La bataille de Raqqa touche à sa fin. L’État Islamique est par terre, il n’en reste que des décombres.
En Irak, l’armée a lancé hier l’offensive contre la petite ville d’Ha-wi-ja, la dernière que contrôlent les djihadistes au nord. Les combattants sont piégés, dos au mur.
En Syrie, leur situation est pire. A Raqqa, ils sont décimés par les bombardements. Ils ont perdu 90% de la ville, ils sont enterrés dans les bâtiments publics pourvus de tunnels et d’abris et dans les sous-sols de l’ancien stade qui servait de prison. Il n’y aura pas de grande évasion et c’est une bataille sans prisonnier. Le seul programme, c’est mourir.
A Deir Ezzor, l’autre ville syrienne à l’est, bientôt l’hallali. Les chefs djihadistes qui se sont repliés dans la vallée de l’Euphrate en Irak sont traqués par les drones et des demi-soldes du terrorisme fuient un peu partout. Ainsi le califat s’évanouit, comme un cauchemar.
Sur ses ruines, personne ne sait ce qui va pousser, sauf peut-être les Kurdes.
A la chute de l’empire ottoman, on leur a laissé croire qu’ils auraient leur nation. En fait, ils ont été les grands perdants du redécoupage de la région en Etats…30 millions de Kurdes dispersés entre l’Iran, l’Irak, la Syrie, la Turquie. Cela fait un siècle qu’ils attendent leur heure. Ils pensent qu’elle a sonné. La guerre leur a donné l’autonomie de facto. En Irak, ils se gouvernent depuis 25 ans, depuis la première guerre du golfe. En Syrie, le monde les a découvert quand ils ont chassé Daech de Kobané.
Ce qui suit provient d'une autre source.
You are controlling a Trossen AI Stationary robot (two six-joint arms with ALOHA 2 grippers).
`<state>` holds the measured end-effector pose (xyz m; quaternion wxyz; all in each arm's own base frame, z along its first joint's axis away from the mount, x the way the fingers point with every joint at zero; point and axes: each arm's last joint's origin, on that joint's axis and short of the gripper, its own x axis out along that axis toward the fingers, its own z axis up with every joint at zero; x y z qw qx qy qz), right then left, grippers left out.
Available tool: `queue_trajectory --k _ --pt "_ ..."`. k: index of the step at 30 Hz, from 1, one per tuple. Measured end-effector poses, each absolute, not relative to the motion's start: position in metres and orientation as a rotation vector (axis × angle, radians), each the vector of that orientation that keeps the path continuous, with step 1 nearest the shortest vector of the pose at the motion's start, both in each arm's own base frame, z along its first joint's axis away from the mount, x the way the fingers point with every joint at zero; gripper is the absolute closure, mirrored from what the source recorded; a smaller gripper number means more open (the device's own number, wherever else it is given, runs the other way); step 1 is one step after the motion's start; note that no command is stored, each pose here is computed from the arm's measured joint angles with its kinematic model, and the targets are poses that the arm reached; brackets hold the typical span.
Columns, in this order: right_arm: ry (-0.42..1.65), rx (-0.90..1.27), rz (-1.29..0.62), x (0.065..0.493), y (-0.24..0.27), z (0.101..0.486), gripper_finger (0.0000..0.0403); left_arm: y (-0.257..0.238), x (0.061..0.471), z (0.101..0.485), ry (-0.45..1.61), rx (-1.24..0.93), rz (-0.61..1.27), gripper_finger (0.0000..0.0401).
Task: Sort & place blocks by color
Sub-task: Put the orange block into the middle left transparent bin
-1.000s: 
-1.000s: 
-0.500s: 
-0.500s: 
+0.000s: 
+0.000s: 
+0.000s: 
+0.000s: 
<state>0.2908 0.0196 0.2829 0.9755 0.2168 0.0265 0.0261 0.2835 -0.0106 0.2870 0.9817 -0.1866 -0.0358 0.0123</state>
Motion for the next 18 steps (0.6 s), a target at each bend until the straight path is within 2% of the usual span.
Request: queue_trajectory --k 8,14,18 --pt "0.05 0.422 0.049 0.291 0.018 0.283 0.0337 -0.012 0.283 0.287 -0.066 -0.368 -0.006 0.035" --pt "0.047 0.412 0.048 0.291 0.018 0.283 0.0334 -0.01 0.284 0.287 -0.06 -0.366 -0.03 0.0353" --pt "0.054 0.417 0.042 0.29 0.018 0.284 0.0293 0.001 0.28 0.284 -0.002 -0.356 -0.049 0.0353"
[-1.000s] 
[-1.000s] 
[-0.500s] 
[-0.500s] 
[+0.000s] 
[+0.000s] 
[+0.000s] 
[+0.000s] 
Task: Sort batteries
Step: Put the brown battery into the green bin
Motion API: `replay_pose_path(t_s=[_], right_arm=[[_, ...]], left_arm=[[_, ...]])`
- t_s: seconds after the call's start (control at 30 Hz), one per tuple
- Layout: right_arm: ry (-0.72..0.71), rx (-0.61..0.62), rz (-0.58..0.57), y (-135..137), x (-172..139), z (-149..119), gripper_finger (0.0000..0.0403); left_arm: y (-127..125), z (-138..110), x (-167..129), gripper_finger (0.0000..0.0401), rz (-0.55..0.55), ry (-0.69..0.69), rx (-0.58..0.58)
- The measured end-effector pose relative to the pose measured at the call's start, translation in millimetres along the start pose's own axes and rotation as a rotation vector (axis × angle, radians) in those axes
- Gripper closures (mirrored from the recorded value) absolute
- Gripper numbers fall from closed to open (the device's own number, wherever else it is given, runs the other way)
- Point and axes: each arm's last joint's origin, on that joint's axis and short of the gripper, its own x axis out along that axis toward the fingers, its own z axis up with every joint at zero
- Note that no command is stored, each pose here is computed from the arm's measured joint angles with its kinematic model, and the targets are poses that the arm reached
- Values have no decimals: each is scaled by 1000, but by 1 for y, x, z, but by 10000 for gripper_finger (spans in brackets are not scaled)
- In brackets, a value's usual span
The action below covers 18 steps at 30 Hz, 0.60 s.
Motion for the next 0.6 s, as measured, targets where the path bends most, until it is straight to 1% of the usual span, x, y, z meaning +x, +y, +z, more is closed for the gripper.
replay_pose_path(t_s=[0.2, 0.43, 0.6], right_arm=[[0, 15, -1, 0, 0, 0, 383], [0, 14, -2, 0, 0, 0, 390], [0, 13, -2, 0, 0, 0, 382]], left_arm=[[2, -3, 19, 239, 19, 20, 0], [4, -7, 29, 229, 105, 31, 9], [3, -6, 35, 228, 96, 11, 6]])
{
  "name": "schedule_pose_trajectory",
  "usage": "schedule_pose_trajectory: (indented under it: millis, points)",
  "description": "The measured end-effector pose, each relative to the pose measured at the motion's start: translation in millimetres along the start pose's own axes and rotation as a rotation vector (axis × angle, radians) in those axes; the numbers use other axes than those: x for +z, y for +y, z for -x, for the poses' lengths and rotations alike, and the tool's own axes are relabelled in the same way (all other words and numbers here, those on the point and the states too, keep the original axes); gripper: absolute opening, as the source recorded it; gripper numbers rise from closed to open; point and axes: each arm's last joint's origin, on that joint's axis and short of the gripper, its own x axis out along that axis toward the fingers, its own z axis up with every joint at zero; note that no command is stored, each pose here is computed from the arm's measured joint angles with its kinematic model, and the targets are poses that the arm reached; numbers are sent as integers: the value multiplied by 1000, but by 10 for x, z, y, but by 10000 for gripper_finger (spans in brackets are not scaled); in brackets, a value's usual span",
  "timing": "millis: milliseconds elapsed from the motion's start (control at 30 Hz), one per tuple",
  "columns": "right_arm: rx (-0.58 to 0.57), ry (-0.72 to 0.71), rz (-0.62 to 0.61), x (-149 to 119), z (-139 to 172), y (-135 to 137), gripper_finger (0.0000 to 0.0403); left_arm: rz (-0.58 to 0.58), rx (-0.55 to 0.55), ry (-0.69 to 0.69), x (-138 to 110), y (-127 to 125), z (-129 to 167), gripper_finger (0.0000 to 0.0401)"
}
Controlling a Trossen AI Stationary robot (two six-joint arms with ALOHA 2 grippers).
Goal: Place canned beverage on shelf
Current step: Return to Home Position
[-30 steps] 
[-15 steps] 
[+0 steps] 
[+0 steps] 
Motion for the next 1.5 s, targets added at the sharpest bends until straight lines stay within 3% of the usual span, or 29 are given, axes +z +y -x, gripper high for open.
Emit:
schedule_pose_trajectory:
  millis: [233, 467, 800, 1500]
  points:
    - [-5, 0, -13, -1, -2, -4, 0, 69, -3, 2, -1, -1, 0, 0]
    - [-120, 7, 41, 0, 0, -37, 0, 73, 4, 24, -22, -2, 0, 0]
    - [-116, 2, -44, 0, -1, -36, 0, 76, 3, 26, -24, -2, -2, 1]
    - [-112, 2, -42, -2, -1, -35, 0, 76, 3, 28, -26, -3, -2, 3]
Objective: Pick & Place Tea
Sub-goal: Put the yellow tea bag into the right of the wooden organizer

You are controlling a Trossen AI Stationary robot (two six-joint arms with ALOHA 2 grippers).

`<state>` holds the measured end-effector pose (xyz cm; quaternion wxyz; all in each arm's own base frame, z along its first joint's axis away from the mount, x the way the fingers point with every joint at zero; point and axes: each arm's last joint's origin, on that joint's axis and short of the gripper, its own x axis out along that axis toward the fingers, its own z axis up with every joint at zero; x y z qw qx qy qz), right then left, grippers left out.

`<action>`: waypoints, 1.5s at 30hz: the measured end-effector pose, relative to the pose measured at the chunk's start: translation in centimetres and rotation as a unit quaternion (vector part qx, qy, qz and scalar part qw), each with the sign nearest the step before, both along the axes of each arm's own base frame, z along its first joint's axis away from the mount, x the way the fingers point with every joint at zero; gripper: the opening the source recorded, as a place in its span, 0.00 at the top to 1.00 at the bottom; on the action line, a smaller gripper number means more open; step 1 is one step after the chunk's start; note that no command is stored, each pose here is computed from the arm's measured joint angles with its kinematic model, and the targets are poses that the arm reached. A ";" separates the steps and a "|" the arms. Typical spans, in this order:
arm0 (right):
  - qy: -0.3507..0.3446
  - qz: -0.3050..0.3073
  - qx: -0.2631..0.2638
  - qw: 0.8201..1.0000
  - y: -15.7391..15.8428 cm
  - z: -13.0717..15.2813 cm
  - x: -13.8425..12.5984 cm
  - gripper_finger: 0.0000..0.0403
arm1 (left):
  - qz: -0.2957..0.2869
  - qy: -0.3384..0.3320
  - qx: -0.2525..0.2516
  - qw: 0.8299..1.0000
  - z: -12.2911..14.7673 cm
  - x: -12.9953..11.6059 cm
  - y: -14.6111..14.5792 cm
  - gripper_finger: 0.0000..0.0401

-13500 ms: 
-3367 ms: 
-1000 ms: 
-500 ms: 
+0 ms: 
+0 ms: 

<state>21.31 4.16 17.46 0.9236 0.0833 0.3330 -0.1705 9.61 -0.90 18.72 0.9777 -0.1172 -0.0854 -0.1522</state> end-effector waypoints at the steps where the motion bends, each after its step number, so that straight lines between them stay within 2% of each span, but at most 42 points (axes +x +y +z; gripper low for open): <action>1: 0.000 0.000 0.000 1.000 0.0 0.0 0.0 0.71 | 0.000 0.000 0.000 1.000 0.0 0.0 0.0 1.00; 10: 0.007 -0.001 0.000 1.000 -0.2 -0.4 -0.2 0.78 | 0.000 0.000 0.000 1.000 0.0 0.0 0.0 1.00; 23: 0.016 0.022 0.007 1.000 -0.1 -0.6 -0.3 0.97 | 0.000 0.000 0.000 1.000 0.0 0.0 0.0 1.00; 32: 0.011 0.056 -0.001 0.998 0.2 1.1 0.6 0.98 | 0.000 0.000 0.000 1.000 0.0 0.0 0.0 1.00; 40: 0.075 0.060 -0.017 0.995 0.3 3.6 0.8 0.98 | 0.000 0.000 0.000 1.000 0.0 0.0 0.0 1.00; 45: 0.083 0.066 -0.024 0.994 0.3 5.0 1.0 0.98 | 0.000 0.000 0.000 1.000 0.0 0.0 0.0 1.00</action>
Depuis, ce sont les fantassins de la coalition, ce sont eux qui font le travail au sol, épaulés par les forces spéciales.
Pour forcer le destin, ils organisent des élections.
En Syrie, c’est aujourd’hui même, pour choisir les maires. En novembre, ils éliront les conseils municipaux et en janvier, des conseils législatifs… En Irak, c’est plus radical, un référendum d’autodétermination est programmé lundi, dans toute la province et dans la région pétrolière de Kirkouk…
Ils sont trente millions mais n’ont qu’un ami.
Beaucoup d’ennemis, beaucoup d’honneur… Hier, les ministres des affaires étrangères de Turquie, d’Iran et d’Irak ont signé un pacte à New York, en marge de l’ONU. Ces trois-là ne s’aiment guère mais le Kurde est leur ennemi commun. Si il y a un référendum, ils leur feront payer cher. Ce matin, le conseil de sécurité renchérit, il est contre. Hier, Washington et Paris avait dit la même chose. Tous disent aux Kurdes d’être patients. Il n’y a qu’Israël qui les approuve et pour cause, ça lui ferait enfin un allié au milieu du chaos grandissant.